▸ What you have to do
From the data underneath, reproduce exactly the stretch that begins at the line with "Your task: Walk" and ends after the line with "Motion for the".
### Dataset section
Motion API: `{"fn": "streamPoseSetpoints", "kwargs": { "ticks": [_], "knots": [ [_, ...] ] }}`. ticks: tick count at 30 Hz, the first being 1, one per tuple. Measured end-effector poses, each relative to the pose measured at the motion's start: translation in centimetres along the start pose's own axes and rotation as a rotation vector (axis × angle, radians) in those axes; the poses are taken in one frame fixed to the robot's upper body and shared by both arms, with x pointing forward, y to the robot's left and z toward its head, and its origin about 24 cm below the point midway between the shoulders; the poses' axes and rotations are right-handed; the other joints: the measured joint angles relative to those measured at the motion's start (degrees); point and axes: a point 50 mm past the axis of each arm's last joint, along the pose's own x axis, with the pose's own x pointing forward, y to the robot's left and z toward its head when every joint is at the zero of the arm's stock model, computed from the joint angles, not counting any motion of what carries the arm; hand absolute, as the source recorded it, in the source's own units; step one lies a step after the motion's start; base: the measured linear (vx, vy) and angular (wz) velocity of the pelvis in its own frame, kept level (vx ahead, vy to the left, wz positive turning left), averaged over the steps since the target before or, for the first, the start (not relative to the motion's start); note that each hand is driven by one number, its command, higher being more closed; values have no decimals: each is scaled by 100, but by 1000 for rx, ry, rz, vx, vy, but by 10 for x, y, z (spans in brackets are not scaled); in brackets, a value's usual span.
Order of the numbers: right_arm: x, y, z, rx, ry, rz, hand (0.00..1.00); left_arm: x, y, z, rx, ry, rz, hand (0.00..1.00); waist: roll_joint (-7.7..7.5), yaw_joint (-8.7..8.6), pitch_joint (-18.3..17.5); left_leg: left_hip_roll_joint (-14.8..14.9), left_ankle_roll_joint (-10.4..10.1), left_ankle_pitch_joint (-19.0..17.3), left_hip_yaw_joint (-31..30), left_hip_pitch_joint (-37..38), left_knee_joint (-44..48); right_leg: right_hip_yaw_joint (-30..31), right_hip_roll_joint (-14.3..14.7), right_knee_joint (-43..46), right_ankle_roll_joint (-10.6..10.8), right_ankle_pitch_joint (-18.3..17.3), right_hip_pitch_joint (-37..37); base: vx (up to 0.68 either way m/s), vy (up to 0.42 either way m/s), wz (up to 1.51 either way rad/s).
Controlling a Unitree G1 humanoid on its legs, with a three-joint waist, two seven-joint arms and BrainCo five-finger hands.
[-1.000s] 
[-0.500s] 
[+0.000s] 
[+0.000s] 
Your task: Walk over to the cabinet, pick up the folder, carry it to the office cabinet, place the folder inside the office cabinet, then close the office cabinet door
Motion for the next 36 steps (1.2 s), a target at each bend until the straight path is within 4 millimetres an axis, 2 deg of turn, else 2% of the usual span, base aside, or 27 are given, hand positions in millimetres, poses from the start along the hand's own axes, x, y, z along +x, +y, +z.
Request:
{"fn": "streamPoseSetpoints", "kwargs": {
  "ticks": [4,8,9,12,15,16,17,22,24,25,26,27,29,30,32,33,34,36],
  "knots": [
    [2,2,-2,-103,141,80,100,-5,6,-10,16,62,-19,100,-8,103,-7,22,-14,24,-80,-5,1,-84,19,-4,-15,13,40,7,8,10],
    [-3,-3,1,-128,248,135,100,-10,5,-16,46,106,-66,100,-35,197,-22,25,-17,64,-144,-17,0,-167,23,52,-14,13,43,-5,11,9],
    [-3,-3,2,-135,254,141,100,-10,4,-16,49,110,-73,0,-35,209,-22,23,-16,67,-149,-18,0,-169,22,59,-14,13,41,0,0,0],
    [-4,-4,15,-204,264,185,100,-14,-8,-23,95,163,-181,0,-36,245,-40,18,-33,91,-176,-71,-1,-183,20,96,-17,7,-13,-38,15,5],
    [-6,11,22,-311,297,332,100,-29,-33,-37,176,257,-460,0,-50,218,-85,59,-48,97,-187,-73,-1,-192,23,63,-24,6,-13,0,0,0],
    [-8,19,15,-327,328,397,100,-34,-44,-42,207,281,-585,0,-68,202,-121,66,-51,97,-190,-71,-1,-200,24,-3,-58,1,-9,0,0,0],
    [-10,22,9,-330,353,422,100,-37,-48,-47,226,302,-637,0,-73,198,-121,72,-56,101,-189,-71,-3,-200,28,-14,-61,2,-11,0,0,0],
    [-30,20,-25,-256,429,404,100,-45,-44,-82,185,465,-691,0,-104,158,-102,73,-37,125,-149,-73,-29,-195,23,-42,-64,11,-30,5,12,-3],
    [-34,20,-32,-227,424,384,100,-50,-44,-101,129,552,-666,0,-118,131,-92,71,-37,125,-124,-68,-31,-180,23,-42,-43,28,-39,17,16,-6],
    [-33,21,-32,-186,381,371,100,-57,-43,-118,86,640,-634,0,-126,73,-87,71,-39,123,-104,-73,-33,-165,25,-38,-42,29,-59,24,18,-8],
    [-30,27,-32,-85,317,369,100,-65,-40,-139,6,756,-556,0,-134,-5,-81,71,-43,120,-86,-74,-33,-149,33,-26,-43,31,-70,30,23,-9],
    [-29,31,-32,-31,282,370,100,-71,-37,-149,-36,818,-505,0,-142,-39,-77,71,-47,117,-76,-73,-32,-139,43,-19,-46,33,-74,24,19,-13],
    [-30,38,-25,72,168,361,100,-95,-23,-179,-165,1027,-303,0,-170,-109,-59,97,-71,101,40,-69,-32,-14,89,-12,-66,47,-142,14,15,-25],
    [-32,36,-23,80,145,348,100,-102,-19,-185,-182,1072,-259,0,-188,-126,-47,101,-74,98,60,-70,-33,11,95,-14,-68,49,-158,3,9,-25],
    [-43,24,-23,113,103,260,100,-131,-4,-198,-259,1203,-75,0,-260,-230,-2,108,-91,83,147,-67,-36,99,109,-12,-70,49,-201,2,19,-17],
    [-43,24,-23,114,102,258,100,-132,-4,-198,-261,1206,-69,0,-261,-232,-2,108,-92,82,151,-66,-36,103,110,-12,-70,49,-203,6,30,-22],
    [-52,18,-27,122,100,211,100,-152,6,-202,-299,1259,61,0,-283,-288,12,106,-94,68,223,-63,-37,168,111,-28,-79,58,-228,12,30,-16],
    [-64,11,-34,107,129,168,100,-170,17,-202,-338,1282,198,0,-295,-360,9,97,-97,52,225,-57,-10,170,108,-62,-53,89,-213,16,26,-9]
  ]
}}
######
▸ Your solution
Your task: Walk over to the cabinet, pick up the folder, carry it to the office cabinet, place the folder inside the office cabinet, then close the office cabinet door
Motion for the next 36 steps (1.2 s), a target at each bend until the straight path is within 4 millimetres an axis, 2 deg of turn, else 2% of the usual span, base aside, or 27 are given, hand positions in millimetres, poses from the start along the hand's own axes, x, y, z along +x, +y, +z.

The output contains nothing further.